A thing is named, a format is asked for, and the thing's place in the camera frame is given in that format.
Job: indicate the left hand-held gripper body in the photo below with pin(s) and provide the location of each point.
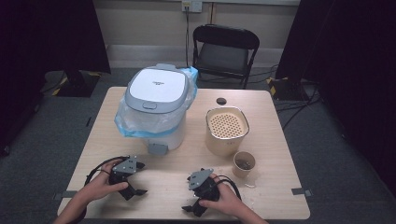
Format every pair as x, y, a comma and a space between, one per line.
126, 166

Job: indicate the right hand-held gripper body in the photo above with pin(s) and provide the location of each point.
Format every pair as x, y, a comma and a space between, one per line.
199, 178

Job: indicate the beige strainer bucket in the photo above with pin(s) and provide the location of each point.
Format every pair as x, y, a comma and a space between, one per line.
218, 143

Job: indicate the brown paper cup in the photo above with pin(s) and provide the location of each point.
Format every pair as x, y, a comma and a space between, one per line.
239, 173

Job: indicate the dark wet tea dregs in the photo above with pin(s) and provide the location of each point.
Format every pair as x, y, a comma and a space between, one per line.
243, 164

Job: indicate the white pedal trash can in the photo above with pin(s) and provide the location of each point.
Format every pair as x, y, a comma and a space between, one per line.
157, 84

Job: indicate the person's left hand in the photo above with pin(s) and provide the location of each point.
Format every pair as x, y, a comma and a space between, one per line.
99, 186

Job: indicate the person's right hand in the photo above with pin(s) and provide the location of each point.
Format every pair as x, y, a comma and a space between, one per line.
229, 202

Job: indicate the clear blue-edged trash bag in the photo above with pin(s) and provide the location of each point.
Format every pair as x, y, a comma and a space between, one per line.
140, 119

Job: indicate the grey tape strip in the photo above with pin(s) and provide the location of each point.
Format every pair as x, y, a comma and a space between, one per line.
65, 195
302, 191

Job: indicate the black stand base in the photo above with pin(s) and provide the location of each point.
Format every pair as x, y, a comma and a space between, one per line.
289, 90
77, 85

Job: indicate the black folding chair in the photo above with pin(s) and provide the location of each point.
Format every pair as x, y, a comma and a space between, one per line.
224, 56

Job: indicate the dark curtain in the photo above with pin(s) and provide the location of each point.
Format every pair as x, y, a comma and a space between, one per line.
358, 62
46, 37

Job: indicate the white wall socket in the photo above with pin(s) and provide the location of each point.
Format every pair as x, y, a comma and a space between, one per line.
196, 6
--
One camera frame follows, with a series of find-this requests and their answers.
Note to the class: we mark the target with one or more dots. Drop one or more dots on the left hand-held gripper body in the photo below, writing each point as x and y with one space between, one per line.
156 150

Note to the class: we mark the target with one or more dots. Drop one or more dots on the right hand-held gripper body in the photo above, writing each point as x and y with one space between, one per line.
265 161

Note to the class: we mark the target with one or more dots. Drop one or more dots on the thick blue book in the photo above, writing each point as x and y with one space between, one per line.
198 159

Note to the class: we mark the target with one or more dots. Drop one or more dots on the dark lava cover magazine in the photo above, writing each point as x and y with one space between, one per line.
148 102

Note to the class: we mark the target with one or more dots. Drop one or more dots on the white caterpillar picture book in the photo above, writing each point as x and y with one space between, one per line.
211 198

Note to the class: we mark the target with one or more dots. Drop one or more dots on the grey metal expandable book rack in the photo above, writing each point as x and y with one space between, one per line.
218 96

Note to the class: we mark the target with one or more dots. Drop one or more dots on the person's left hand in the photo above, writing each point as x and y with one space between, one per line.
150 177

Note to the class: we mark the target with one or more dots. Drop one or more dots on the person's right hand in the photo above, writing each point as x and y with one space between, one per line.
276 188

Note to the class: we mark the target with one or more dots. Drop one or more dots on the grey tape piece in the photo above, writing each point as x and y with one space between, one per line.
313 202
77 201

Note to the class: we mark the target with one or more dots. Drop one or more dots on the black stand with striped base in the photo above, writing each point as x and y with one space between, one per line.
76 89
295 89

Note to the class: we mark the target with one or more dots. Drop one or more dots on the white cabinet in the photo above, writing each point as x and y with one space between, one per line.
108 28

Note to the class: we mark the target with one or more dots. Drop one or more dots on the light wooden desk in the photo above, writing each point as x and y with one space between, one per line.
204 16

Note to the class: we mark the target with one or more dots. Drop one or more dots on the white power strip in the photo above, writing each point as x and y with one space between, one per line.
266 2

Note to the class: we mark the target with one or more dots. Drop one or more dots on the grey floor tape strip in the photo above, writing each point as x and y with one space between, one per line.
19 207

§ **Requirement**: From the listing, copy each line containing the word "frame".

§ **Problem solution**:
A thing is named, a format is asked for, and the thing's place in the camera frame is given in that format.
One camera frame follows, with a series of find-this requests and their answers.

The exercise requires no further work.